A novel approach to assessing environmental disturbance based on habitat selection by zebra fish as a model organism

Abstract

Aquatic ecotoxicity assays used to assess ecological risk assume that organisms living in a contaminated habitat are forcedly exposed to the contamination. This assumption neglects the ability of organisms to detect and avoid contamination by moving towards less disturbed habitats, as long as connectivity exists. In fluvial systems, many environmental parameters vary spatially and thus condition organisms' habitat selection. We assessed the preference of zebra fish (Danio rerio) when exposed to water samples from two western Ecuadorian rivers with apparently distinct disturbance levels: Pescadillo River (highly disturbed) and Oro River (moderately disturbed). Using a non-forced exposure system in which water samples from each river were arranged according to their spatial sequence in the field and connected to allow individuals to move freely among samples, we assayed habitat selection by D. rerio to assess environmental disturbance in the two rivers.
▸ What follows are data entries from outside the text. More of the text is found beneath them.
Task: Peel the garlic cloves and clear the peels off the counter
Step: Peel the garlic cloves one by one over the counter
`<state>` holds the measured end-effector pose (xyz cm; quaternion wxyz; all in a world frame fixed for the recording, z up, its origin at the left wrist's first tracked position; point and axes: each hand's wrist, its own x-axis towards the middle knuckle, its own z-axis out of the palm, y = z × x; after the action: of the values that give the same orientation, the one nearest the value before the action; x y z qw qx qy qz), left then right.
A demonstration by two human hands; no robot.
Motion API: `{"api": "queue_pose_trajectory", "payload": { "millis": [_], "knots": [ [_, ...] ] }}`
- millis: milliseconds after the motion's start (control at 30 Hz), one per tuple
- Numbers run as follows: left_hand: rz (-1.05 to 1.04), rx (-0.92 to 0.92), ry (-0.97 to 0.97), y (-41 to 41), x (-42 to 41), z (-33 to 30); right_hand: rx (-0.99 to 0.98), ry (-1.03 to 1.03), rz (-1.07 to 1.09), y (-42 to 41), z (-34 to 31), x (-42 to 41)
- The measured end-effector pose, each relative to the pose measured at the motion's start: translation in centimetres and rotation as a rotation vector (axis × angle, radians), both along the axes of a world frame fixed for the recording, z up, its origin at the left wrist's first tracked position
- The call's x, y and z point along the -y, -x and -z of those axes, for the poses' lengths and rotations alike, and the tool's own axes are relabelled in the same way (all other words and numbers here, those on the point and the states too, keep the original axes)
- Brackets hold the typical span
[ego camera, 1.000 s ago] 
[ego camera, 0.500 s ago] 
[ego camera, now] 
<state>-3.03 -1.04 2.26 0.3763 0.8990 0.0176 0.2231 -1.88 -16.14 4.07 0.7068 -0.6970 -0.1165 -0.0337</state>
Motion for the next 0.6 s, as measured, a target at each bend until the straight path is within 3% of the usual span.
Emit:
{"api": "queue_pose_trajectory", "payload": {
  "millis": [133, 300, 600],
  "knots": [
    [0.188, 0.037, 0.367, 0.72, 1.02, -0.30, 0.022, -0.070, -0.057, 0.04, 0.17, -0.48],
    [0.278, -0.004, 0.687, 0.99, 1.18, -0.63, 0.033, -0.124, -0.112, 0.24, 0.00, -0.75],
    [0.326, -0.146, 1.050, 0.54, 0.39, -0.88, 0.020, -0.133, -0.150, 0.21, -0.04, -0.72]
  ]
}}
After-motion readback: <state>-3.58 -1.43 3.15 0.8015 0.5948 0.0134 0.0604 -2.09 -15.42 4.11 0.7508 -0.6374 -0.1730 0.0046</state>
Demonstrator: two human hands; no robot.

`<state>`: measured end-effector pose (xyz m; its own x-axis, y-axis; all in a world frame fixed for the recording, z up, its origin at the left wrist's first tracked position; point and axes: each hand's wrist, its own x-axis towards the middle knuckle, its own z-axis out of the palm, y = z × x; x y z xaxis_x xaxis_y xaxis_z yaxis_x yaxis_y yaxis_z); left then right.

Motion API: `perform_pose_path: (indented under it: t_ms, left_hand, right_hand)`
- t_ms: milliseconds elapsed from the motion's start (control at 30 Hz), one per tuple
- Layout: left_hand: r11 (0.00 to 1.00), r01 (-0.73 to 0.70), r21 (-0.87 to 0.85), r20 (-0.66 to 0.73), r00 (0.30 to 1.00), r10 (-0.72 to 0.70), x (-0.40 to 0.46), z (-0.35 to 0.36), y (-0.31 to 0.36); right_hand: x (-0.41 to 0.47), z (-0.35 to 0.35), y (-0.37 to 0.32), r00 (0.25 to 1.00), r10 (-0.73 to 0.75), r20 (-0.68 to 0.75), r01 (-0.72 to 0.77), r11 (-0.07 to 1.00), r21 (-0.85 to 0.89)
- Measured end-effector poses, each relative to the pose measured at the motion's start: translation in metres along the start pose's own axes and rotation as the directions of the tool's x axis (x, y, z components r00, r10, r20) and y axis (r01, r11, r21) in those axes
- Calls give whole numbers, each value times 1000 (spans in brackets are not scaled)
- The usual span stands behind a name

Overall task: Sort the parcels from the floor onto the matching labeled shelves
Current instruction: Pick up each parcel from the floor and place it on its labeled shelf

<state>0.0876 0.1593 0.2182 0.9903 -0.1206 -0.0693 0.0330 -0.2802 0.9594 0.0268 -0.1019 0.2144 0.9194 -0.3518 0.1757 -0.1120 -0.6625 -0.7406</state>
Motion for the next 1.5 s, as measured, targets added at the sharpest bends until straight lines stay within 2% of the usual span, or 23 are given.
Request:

Fish exposed to Pescadillo River samples preferred downstream samples near the confluence zone with the Oro River. Fish exposed to Oro River samples preferred upstream waters. When exposed to samples from both rivers simultaneously, fish exhibited the same pattern of habitat selection by preferring the Oro River samples. Given that the rivers are connected, preference for the Oro River enabled us to predict a depression in fish populations in the Pescadillo River. Although these findings indicate higher disturbance levels in the Pescadillo River, none of the physical-chemical variables measured was significantly correlated with the preference pattern towards the Oro River. Non-linear spatial patterns of habitat preference suggest that other environmental parameters like urban or agricultural contaminants play an important role in the model organism's habitat selection in these rivers. The non-forced exposure system represents a habitat selection-based approach that can serve as a valuable tool to unravel the factors that dictate organisms' spatial distribution in connected ecosystems.

Keywords: Environmental risk; Habitat disturbance; Habitat selection; Preference; Spatial distribution.